■ Task objective:
Leave no line out; reproduce the listing exactly.

■ Collected data:
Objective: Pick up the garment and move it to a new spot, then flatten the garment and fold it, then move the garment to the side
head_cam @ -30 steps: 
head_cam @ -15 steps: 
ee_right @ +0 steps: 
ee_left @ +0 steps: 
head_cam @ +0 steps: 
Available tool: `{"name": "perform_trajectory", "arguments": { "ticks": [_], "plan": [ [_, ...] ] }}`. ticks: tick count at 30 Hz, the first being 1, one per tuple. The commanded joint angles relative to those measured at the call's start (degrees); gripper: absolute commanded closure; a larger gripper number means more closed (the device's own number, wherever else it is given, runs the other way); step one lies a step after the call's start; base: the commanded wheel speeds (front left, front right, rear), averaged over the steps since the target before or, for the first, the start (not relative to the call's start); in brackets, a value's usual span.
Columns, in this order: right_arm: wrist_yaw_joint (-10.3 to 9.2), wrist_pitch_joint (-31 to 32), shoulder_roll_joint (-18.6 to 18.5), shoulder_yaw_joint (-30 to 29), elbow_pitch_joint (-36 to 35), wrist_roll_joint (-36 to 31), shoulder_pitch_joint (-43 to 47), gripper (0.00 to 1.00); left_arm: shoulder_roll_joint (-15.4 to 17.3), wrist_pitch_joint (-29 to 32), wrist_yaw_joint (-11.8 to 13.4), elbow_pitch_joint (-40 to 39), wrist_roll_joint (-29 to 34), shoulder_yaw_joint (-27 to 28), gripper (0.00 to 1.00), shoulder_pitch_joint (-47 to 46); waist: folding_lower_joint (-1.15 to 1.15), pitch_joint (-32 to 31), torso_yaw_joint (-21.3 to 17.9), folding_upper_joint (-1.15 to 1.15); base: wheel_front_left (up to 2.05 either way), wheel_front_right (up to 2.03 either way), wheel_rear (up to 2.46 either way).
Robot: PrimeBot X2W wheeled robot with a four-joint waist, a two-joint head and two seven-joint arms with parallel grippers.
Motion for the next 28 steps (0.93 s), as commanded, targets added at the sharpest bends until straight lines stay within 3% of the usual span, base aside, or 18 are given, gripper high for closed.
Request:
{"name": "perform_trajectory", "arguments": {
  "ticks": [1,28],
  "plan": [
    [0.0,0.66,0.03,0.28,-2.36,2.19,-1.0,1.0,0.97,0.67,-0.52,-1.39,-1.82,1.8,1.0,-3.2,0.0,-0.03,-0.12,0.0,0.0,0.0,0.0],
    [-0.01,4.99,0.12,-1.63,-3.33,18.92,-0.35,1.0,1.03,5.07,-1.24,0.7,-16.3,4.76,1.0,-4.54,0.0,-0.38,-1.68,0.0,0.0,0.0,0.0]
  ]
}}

■ Solution to this task:
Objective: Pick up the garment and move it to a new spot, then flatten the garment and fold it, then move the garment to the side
head_cam @ -30 steps: 
head_cam @ -15 steps: 
ee_right @ +0 steps: 
ee_left @ +0 steps: 
head_cam @ +0 steps: 
Available tool: `{"name": "perform_trajectory", "arguments": { "ticks": [_], "plan": [ [_, ...] ] }}`. ticks: tick count at 30 Hz, the first being 1, one per tuple. The commanded joint angles relative to those measured at the call's start (degrees); gripper: absolute commanded closure; a larger gripper number means more closed (the device's own number, wherever else it is given, runs the other way); step one lies a step after the call's start; base: the commanded wheel speeds (front left, front right, rear), averaged over the steps since the target before or, for the first, the start (not relative to the call's start); in brackets, a value's usual span.
Columns, in this order: right_arm: wrist_yaw_joint (-10.3 to 9.2), wrist_pitch_joint (-31 to 32), shoulder_roll_joint (-18.6 to 18.5), shoulder_yaw_joint (-30 to 29), elbow_pitch_joint (-36 to 35), wrist_roll_joint (-36 to 31), shoulder_pitch_joint (-43 to 47), gripper (0.00 to 1.00); left_arm: shoulder_roll_joint (-15.4 to 17.3), wrist_pitch_joint (-29 to 32), wrist_yaw_joint (-11.8 to 13.4), elbow_pitch_joint (-40 to 39), wrist_roll_joint (-29 to 34), shoulder_yaw_joint (-27 to 28), gripper (0.00 to 1.00), shoulder_pitch_joint (-47 to 46); waist: folding_lower_joint (-1.15 to 1.15), pitch_joint (-32 to 31), torso_yaw_joint (-21.3 to 17.9), folding_upper_joint (-1.15 to 1.15); base: wheel_front_left (up to 2.05 either way), wheel_front_right (up to 2.03 either way), wheel_rear (up to 2.46 either way).
Robot: PrimeBot X2W wheeled robot with a four-joint waist, a two-joint head and two seven-joint arms with parallel grippers.
Motion for the next 28 steps (0.93 s), as commanded, targets added at the sharpest bends until straight lines stay within 3% of the usual span, base aside, or 18 are given, gripper high for closed.
Request:
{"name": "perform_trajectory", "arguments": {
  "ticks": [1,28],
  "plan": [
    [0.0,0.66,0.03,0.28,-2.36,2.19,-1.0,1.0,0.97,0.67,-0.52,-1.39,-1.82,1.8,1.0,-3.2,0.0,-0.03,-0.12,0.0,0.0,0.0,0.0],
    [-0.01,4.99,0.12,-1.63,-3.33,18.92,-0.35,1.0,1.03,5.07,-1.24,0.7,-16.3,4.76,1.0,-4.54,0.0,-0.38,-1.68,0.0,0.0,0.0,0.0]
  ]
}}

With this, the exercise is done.